* _RECORDS FOR THIS TASK_:
+ + + +
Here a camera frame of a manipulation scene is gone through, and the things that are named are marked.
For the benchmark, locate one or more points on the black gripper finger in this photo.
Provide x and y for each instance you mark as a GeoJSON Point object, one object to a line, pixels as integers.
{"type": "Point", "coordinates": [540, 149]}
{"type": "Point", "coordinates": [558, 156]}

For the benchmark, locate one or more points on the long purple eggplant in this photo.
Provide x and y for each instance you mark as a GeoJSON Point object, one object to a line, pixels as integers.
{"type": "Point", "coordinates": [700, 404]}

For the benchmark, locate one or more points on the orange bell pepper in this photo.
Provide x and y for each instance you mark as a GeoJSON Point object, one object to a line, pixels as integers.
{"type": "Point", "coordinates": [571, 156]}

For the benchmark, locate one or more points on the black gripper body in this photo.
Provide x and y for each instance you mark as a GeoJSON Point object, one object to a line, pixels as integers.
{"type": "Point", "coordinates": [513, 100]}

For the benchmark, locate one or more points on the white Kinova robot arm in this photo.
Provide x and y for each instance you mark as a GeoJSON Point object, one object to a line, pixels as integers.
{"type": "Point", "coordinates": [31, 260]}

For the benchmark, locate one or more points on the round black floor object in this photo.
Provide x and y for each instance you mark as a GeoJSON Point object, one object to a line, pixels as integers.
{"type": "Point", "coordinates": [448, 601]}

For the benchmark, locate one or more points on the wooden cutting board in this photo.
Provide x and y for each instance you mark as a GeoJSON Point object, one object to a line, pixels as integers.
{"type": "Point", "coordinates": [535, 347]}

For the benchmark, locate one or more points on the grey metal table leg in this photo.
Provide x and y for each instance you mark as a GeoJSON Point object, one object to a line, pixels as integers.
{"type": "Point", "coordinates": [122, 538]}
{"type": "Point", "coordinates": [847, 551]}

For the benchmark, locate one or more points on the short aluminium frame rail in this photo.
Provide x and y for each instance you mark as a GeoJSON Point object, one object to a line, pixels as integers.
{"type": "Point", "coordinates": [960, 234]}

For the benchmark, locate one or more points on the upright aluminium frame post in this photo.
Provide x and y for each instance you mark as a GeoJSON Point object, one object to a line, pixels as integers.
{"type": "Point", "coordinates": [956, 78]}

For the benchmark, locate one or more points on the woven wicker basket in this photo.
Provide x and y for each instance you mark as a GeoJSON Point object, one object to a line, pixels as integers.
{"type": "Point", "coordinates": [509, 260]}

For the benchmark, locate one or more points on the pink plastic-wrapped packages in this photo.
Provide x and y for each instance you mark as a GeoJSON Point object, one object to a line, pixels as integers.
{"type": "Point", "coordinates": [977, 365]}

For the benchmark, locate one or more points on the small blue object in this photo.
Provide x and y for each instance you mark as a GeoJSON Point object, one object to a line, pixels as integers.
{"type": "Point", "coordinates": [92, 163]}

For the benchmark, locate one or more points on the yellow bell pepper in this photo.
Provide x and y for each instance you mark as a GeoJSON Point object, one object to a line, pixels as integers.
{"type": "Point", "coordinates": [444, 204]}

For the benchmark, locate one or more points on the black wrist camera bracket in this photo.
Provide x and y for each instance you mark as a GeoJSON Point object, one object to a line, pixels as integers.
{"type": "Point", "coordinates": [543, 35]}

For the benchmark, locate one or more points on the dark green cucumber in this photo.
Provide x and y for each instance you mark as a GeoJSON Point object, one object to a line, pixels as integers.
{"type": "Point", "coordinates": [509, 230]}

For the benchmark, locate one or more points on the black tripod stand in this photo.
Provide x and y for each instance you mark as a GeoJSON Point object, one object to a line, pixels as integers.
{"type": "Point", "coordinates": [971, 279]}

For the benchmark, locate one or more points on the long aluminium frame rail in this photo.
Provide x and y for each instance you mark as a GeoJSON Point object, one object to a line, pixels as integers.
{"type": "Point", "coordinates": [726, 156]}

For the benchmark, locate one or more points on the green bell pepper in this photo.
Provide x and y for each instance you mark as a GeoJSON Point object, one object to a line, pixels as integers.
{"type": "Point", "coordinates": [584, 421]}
+ + + +
* _HOW TO COMPLETE THIS TASK_:
Please copy each entry. Leave nothing out.

* _OUTPUT OF THE TASK_:
Here a camera frame of a manipulation scene is gone through, and the things that are named are marked.
For the benchmark, locate one or more points on the black gripper finger in this photo.
Provide x and y for each instance you mark as a GeoJSON Point object, one object to a line, pixels as integers.
{"type": "Point", "coordinates": [540, 149]}
{"type": "Point", "coordinates": [558, 156]}

For the benchmark, locate one or more points on the long purple eggplant in this photo.
Provide x and y for each instance you mark as a GeoJSON Point object, one object to a line, pixels as integers.
{"type": "Point", "coordinates": [700, 404]}

For the benchmark, locate one or more points on the orange bell pepper in this photo.
Provide x and y for each instance you mark as a GeoJSON Point object, one object to a line, pixels as integers.
{"type": "Point", "coordinates": [571, 156]}

For the benchmark, locate one or more points on the black gripper body in this photo.
Provide x and y for each instance you mark as a GeoJSON Point object, one object to a line, pixels as integers.
{"type": "Point", "coordinates": [513, 100]}

For the benchmark, locate one or more points on the white Kinova robot arm in this photo.
Provide x and y for each instance you mark as a GeoJSON Point object, one object to a line, pixels as integers.
{"type": "Point", "coordinates": [31, 260]}

For the benchmark, locate one or more points on the round black floor object in this photo.
Provide x and y for each instance you mark as a GeoJSON Point object, one object to a line, pixels as integers.
{"type": "Point", "coordinates": [448, 601]}

For the benchmark, locate one or more points on the wooden cutting board in this photo.
Provide x and y for each instance you mark as a GeoJSON Point object, one object to a line, pixels as integers.
{"type": "Point", "coordinates": [535, 347]}

For the benchmark, locate one or more points on the grey metal table leg in this photo.
Provide x and y for each instance you mark as a GeoJSON Point object, one object to a line, pixels as integers.
{"type": "Point", "coordinates": [122, 538]}
{"type": "Point", "coordinates": [847, 551]}

For the benchmark, locate one or more points on the short aluminium frame rail in this photo.
Provide x and y for each instance you mark as a GeoJSON Point object, one object to a line, pixels as integers.
{"type": "Point", "coordinates": [960, 234]}

For the benchmark, locate one or more points on the upright aluminium frame post in this photo.
Provide x and y for each instance you mark as a GeoJSON Point object, one object to a line, pixels as integers.
{"type": "Point", "coordinates": [956, 78]}

For the benchmark, locate one or more points on the woven wicker basket in this photo.
Provide x and y for each instance you mark as a GeoJSON Point object, one object to a line, pixels as integers.
{"type": "Point", "coordinates": [509, 260]}

For the benchmark, locate one or more points on the pink plastic-wrapped packages in this photo.
Provide x and y for each instance you mark as a GeoJSON Point object, one object to a line, pixels as integers.
{"type": "Point", "coordinates": [977, 365]}

For the benchmark, locate one or more points on the small blue object in this photo.
Provide x and y for each instance you mark as a GeoJSON Point object, one object to a line, pixels as integers.
{"type": "Point", "coordinates": [92, 163]}

For the benchmark, locate one or more points on the yellow bell pepper in this photo.
Provide x and y for each instance you mark as a GeoJSON Point object, one object to a line, pixels as integers.
{"type": "Point", "coordinates": [444, 204]}

For the benchmark, locate one or more points on the black wrist camera bracket in this photo.
Provide x and y for each instance you mark as a GeoJSON Point object, one object to a line, pixels as integers.
{"type": "Point", "coordinates": [543, 35]}

For the benchmark, locate one or more points on the dark green cucumber in this photo.
Provide x and y for each instance you mark as a GeoJSON Point object, one object to a line, pixels as integers.
{"type": "Point", "coordinates": [509, 230]}

For the benchmark, locate one or more points on the black tripod stand in this photo.
Provide x and y for each instance you mark as a GeoJSON Point object, one object to a line, pixels as integers.
{"type": "Point", "coordinates": [971, 279]}

For the benchmark, locate one or more points on the long aluminium frame rail in this photo.
Provide x and y for each instance you mark as a GeoJSON Point object, one object to a line, pixels as integers.
{"type": "Point", "coordinates": [726, 156]}

For the benchmark, locate one or more points on the green bell pepper in this photo.
Provide x and y for each instance you mark as a GeoJSON Point object, one object to a line, pixels as integers.
{"type": "Point", "coordinates": [584, 421]}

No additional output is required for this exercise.